Headlights splashed in the black river waves. Depression, his evening girlfriend, was creeping up on him. Peeking out from behind the rain gutter pipe, running across the wet pavement, blending into the crowd, watching constantly, waiting for Ignatiev to be alone. Windows were lighting up, one after another.

“You’re in bad shape, Ignatiev. Decide. It’s worth it.”

“I’m scared. This way I feel bad, the other way I’m scared. I keep thinking, what happens later? What comes after? Death?”

“Life, Ignatiev! Life! A healthy, superior life, not just chicken scratching. A career. Success. Sport. Women. Get rid of complexes and neuroses! Just look at yourself: what are you? A wimp. Coward! Be a man, Ignatiev! A man! That’s what women want. Otherwise, what are you? Just a rag!”

Yes, women. Ignatiev drew Anastasia and grew lonely. He remembered her last summer, leaning toward a mirror, radiant, plump, her reddish hair tossed back, putting on carrot-colored lipstick, her lips in a convenient cosmetic position, talking in spurts, with pauses.

“I doubt. That you’re. A man. Ignatiev. Because men. Are. Decisive.
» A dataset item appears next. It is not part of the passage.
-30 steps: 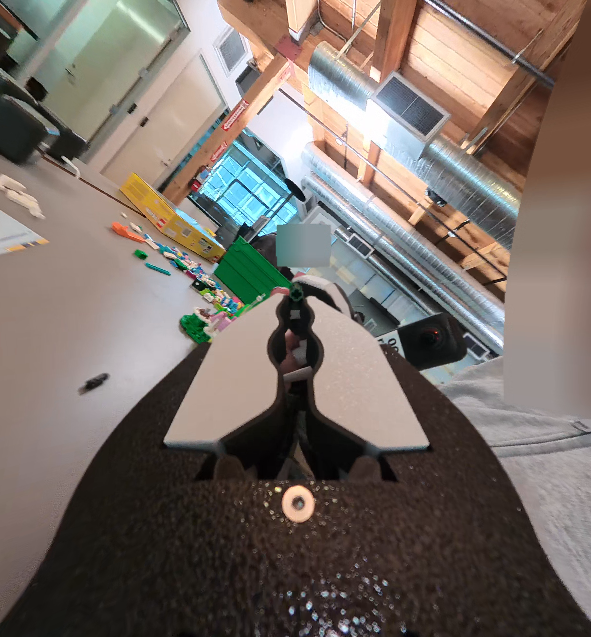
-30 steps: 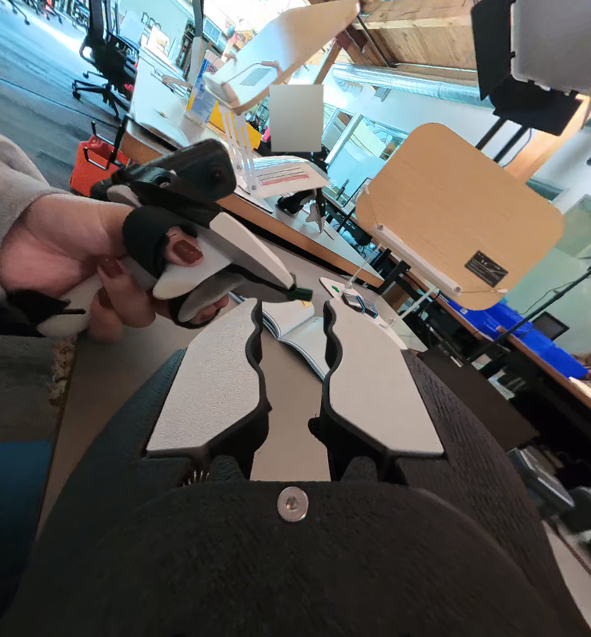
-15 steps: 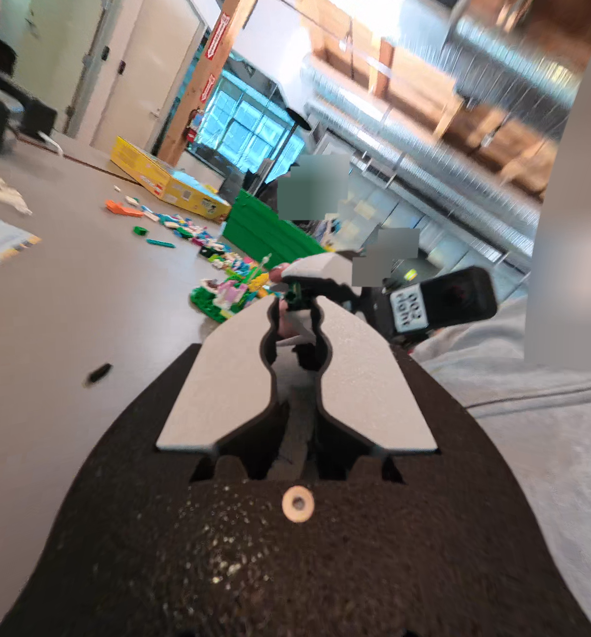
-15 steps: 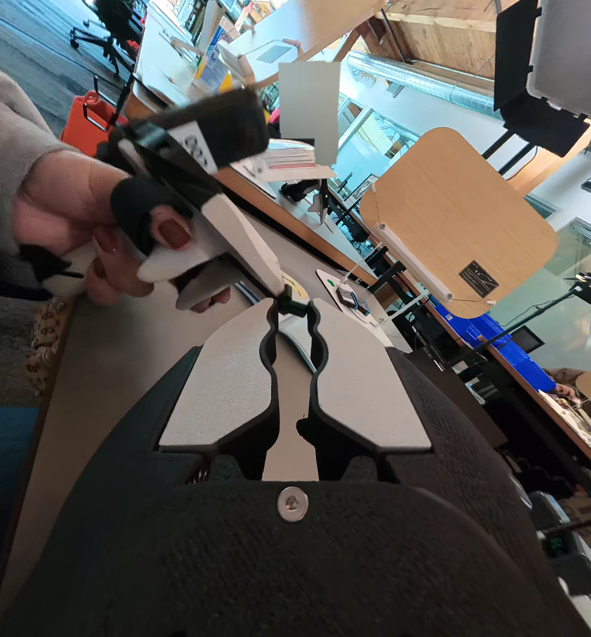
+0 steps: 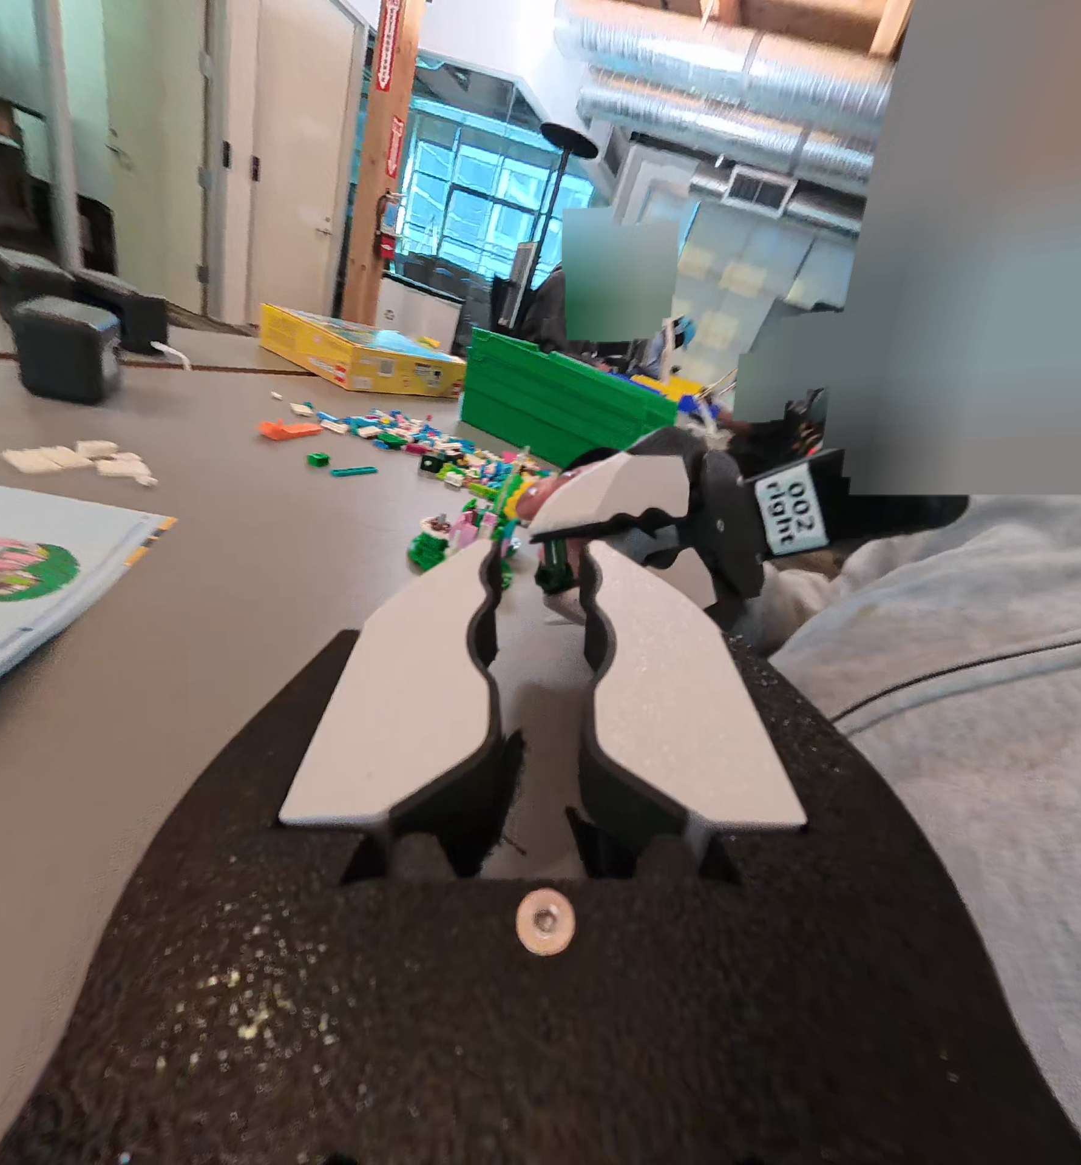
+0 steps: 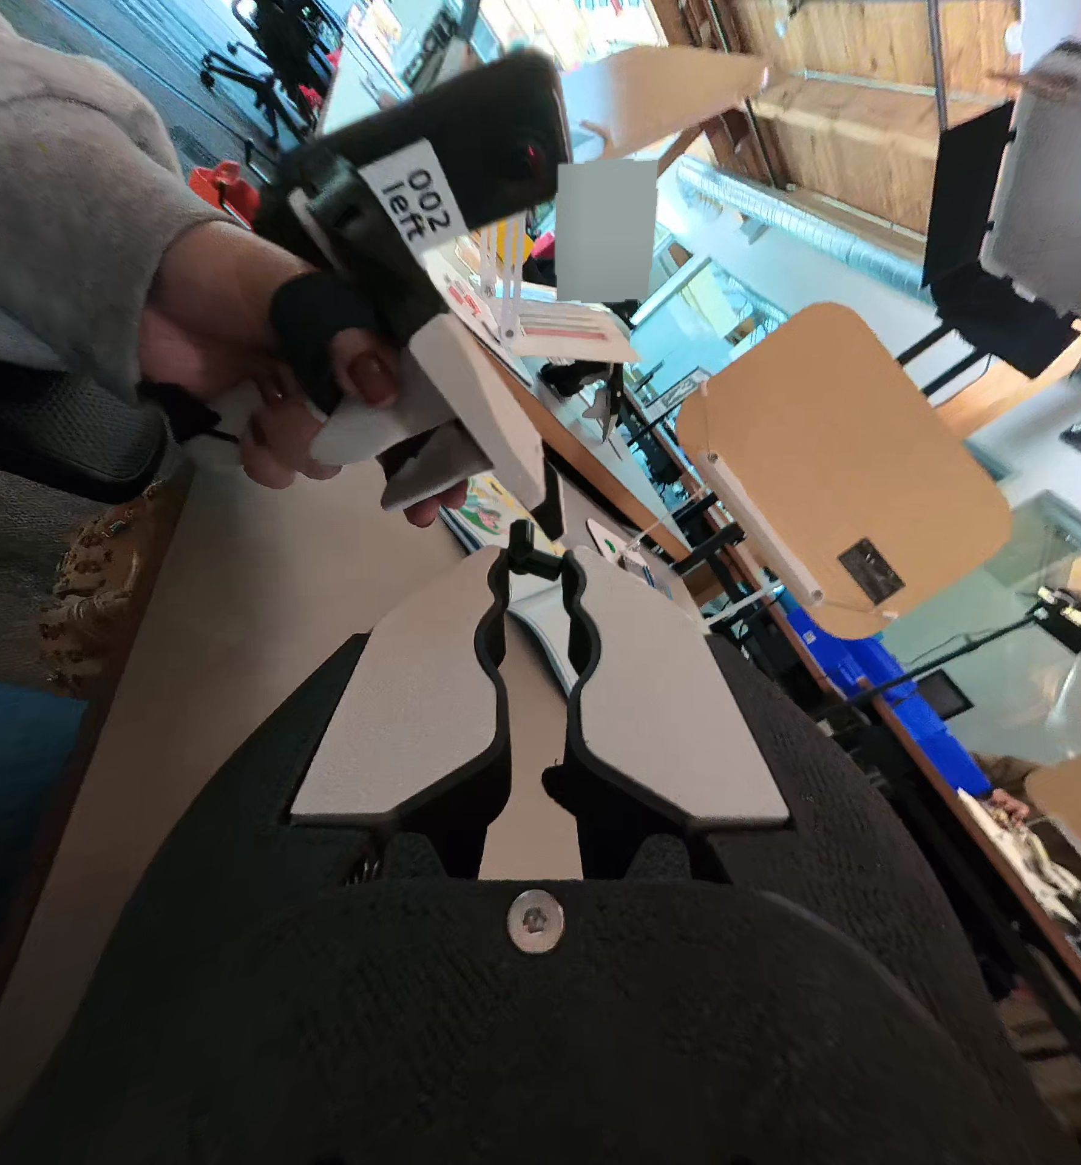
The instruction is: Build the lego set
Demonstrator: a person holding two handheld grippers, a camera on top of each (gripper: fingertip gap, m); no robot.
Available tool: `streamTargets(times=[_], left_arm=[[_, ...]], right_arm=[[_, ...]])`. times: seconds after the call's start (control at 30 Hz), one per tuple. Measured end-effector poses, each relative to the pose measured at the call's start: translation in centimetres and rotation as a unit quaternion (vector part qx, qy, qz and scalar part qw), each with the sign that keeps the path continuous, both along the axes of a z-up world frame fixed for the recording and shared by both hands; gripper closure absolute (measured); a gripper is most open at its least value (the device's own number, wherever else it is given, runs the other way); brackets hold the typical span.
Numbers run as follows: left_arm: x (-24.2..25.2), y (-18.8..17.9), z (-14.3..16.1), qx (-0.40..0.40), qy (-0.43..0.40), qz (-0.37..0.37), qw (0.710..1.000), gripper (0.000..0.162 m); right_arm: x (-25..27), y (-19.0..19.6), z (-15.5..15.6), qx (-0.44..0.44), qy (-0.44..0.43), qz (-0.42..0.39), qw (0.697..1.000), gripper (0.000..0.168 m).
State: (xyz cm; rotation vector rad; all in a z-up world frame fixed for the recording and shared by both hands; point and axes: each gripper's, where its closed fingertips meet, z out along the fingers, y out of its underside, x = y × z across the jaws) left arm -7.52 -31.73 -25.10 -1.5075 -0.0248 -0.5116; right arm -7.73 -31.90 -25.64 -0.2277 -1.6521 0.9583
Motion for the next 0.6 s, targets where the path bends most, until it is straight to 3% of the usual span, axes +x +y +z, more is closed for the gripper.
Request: streamTargets(times=[0.2, 0.37, 0.6], left_arm=[[1.0, -0.3, -0.3, -0.026, -0.058, -0.061, 0.996, 0.141], [1.5, -0.5, -0.3, -0.024, -0.077, -0.088, 0.993, 0.156], [1.7, -0.6, -0.7, -0.034, -0.078, -0.096, 0.992, 0.15]], right_arm=[[0.8, -0.8, 0.5, 0.024, 0.036, 0.023, 0.999, 0.154], [0.7, -0.9, 0.4, 0.035, 0.044, 0.023, 0.998, 0.154], [0.8, -1.2, 0.3, 0.043, 0.048, 0.027, 0.998, 0.154]])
And-by-the-way-change-that-shirt-if-you-have-any-hopes-at-all.” And her red dress burned like a flower.

And Ignatiev was ashamed of his tea-colored short-sleeved silk shirt, which used to belong to his father. It was a good shirt, long-wearing; he had gotten married in it and had welcomed Valerik home from the hospital in it. But if a shirt stands between us and the woman we love, we’ll burn the shirt—even if it’s made of diamonds. And he burned it. And it helped for a short while. And Anastasia loved him. But now she was drinking red wine with others and laughing in one of the lit windows of this enormous city, he didn’t know which one, but he looked for her silhouette in each one. And—not to him, but to others, shifting her shoulders under the lace shawl, on the second, seventh, sixteenth floor—she was saying her shameless words: “Am I really very pretty?”